Stauffer and Grimson [8] proposed a GMM which is established for each pixel, and the model is updated by linear approximation. Though GMM has been widely used, and the problem of converging to the worst solution is usually encountered if the main mode is stretched to over control the weak distribution. An appropriate splitting operation and the corresponding criterion for the selection of candidate modes are applied to solve this problem. A new idea is adopted for target detection, and the random principle is introduced into target detection. The basic idea is to randomly sample each pixel within the radius of R as the background model of the pixel, and the default sampling point is 20. Then, for the new pixel, compare its value with the background model [7]. In order to improve the detection ability of the model to complex models such as illumination variations, rippling water, camera jitter, color features, and texture features are fused using Choquet fuzzy integral [14].
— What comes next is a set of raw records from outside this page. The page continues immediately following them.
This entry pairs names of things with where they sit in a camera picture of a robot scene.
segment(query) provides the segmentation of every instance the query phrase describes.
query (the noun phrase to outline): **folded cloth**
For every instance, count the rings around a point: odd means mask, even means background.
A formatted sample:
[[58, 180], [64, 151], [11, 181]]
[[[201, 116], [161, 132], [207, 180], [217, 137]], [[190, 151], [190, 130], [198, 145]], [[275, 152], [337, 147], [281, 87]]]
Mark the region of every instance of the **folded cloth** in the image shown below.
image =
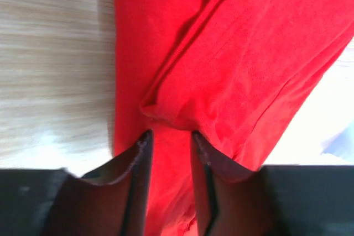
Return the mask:
[[354, 0], [114, 0], [120, 154], [147, 129], [146, 235], [196, 235], [190, 131], [256, 170], [354, 35]]

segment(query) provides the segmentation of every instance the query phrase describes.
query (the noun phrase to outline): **red cloth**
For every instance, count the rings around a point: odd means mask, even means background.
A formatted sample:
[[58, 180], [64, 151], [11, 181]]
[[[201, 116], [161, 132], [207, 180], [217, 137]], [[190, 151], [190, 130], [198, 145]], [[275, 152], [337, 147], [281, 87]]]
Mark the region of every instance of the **red cloth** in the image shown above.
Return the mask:
[[255, 170], [354, 34], [354, 0], [115, 0], [114, 147], [155, 131], [146, 235], [196, 235], [191, 130]]

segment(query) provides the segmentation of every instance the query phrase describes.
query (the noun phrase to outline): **red fabric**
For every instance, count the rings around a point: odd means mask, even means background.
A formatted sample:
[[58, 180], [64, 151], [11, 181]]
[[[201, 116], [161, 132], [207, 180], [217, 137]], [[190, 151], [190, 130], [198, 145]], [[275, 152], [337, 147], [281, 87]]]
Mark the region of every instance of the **red fabric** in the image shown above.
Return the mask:
[[354, 0], [115, 0], [114, 147], [155, 131], [146, 235], [196, 235], [189, 138], [261, 166], [354, 34]]

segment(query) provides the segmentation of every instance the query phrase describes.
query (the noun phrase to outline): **wooden surface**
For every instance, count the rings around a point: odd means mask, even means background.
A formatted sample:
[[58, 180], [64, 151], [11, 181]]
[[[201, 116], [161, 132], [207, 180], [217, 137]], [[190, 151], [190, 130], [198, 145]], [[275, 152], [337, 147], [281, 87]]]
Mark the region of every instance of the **wooden surface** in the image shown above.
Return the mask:
[[[329, 74], [268, 162], [320, 152], [354, 118], [353, 91]], [[81, 175], [110, 159], [113, 114], [112, 0], [0, 0], [0, 167]]]

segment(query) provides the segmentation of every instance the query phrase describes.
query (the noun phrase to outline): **wood grain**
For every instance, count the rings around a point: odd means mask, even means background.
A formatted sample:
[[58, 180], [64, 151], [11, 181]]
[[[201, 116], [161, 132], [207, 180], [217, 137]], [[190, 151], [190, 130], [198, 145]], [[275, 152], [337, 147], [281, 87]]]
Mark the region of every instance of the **wood grain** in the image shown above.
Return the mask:
[[111, 157], [113, 0], [0, 0], [0, 167]]

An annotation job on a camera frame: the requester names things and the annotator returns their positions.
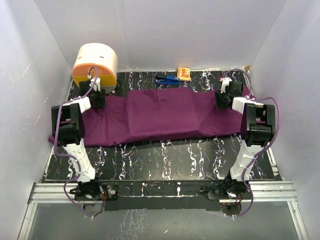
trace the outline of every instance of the gray floor
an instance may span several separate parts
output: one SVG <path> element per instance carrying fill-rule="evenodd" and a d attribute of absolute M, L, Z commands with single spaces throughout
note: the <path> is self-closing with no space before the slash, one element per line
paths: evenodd
<path fill-rule="evenodd" d="M 255 202 L 232 220 L 201 209 L 105 211 L 91 221 L 70 203 L 38 204 L 29 240 L 297 240 L 286 202 Z"/>

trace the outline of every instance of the cylindrical container
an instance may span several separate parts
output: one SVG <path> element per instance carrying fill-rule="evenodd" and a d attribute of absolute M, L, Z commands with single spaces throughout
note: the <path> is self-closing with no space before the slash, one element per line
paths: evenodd
<path fill-rule="evenodd" d="M 112 92 L 117 85 L 118 58 L 115 51 L 102 43 L 88 43 L 80 47 L 72 69 L 72 77 L 79 82 L 88 80 L 88 71 L 92 66 L 98 68 L 101 88 L 106 93 Z"/>

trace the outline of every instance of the wire
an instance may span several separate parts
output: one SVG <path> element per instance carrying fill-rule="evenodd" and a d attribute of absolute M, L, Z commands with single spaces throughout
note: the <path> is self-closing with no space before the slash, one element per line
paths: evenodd
<path fill-rule="evenodd" d="M 248 78 L 249 85 L 250 85 L 250 93 L 249 93 L 248 97 L 250 97 L 250 96 L 252 95 L 253 90 L 252 90 L 251 78 L 250 78 L 250 75 L 247 73 L 247 71 L 242 70 L 242 69 L 240 69 L 240 68 L 233 68 L 233 69 L 230 69 L 229 71 L 225 72 L 225 73 L 222 75 L 221 79 L 222 79 L 223 77 L 225 77 L 228 73 L 234 72 L 234 71 L 240 71 L 240 72 L 242 72 L 243 74 L 245 74 L 245 76 Z"/>
<path fill-rule="evenodd" d="M 254 194 L 250 188 L 250 186 L 246 183 L 245 181 L 245 175 L 246 175 L 246 171 L 247 169 L 253 165 L 257 159 L 257 157 L 264 153 L 265 151 L 267 151 L 271 145 L 275 142 L 276 138 L 277 138 L 277 135 L 278 135 L 278 132 L 279 132 L 279 128 L 280 128 L 280 123 L 281 123 L 281 113 L 280 113 L 280 109 L 279 109 L 279 106 L 278 106 L 278 103 L 277 101 L 273 98 L 273 97 L 266 97 L 266 98 L 262 98 L 262 99 L 259 99 L 258 101 L 261 102 L 261 101 L 265 101 L 265 100 L 272 100 L 276 106 L 276 110 L 277 110 L 277 114 L 278 114 L 278 119 L 277 119 L 277 124 L 276 124 L 276 130 L 275 130 L 275 133 L 274 133 L 274 136 L 272 138 L 272 140 L 269 142 L 269 144 L 263 148 L 261 151 L 257 152 L 254 157 L 253 157 L 253 160 L 245 167 L 245 170 L 242 172 L 242 181 L 244 183 L 244 185 L 246 186 L 248 192 L 250 192 L 250 195 L 251 195 L 251 202 L 250 202 L 250 205 L 249 207 L 242 213 L 240 213 L 239 215 L 237 215 L 237 217 L 241 217 L 243 215 L 245 215 L 247 212 L 250 211 L 252 205 L 254 204 Z"/>
<path fill-rule="evenodd" d="M 73 101 L 75 100 L 79 100 L 79 99 L 82 99 L 82 98 L 85 98 L 90 92 L 91 90 L 94 88 L 94 85 L 96 84 L 96 81 L 97 81 L 97 78 L 98 78 L 98 68 L 96 66 L 93 66 L 90 68 L 88 74 L 90 75 L 91 74 L 91 71 L 95 69 L 95 79 L 94 79 L 94 82 L 92 84 L 92 86 L 89 88 L 89 90 L 83 95 L 83 96 L 79 96 L 73 100 L 69 100 L 69 101 L 65 101 L 63 103 L 61 103 L 61 105 L 59 106 L 59 110 L 58 110 L 58 116 L 57 116 L 57 121 L 56 121 L 56 127 L 55 127 L 55 135 L 54 135 L 54 154 L 56 156 L 60 156 L 60 157 L 68 157 L 68 158 L 72 158 L 75 160 L 75 162 L 77 163 L 78 165 L 78 171 L 79 171 L 79 174 L 77 174 L 75 176 L 75 178 L 73 179 L 70 179 L 68 181 L 65 182 L 65 184 L 63 185 L 63 191 L 66 195 L 66 197 L 78 208 L 80 209 L 85 215 L 87 215 L 88 217 L 90 217 L 91 219 L 94 218 L 94 216 L 92 216 L 90 213 L 87 213 L 81 206 L 79 206 L 78 204 L 76 204 L 76 202 L 70 197 L 70 195 L 68 194 L 67 192 L 67 184 L 70 183 L 70 182 L 74 182 L 76 181 L 79 177 L 80 177 L 80 173 L 81 173 L 81 165 L 79 163 L 79 161 L 77 160 L 77 158 L 71 154 L 63 154 L 63 153 L 59 153 L 58 152 L 58 134 L 59 134 L 59 127 L 60 127 L 60 119 L 61 119 L 61 112 L 62 112 L 62 107 L 64 104 L 68 104 L 68 103 L 72 103 Z"/>

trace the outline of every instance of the maroon fabric
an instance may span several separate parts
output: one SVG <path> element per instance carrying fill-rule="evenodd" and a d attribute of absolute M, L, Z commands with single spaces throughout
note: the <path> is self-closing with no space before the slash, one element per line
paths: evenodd
<path fill-rule="evenodd" d="M 179 87 L 106 96 L 104 109 L 90 109 L 82 118 L 84 145 L 89 147 L 231 135 L 240 132 L 242 116 L 217 109 L 213 91 Z M 52 135 L 49 142 L 54 142 Z"/>

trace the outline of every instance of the white backdrop
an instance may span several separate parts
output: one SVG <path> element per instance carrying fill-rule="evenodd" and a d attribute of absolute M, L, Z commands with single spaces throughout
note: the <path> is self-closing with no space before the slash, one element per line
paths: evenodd
<path fill-rule="evenodd" d="M 294 182 L 311 240 L 320 239 L 319 12 L 317 0 L 287 1 L 251 68 L 255 95 L 280 105 L 272 149 L 281 175 Z"/>
<path fill-rule="evenodd" d="M 0 239 L 17 239 L 71 70 L 33 0 L 0 0 Z"/>
<path fill-rule="evenodd" d="M 251 65 L 286 0 L 34 0 L 72 68 L 112 47 L 119 71 Z"/>
2.2 Deep learning-based method

In recent years, the methods based on deep learning [3,5,15,16] have achieved satisfactory results in FS. Braham and Van Droogenbroeck [17] are the first researchers to apply a convolutional neural network to FS. The structure of the ConvNet model [17] is similar to le-net-5. The steps of ConvNet are as follows: background extraction, dataset generation, model training, and background subtraction. Wang et al. [15] adopted an improved CNN model with different patch sizes. The size of the patch is 31 × 31 . A new model is proposed using multi-scale full revolutionary network architecture, rather than patch-wise algorithm. In order to capture the motion characteristics of the foreground target in a time domain, Sakkos et al. [3] presented a model to track the temporal changes in the video sequence by applying three-dimensional convolution to the latest frame of the video. To deal with various difficult scenes, such as lighting change, background or camera motion, camouflage effect, and shadow, two robust encoder-decoder neural networks are proposed, which generate multi-scale feature coding in different ways, and only a small number of training samples can be used for end-to-end training [18]. Some of the best performance architectures, such as FgSegNet [18], are usually too suitable for training video based on the detection of single-frame spatial appearance cues. A new compact multi-threaded automatic encoder depth structure is presented for robust moving target detection. It has better generality than FgSegNet [18], and the required weight parameters are nearly 30 times less than FgSegNet [18]. Motion and change cues are estimated using a multi-modal background subtraction module combined with flux tensor motion estimation [19].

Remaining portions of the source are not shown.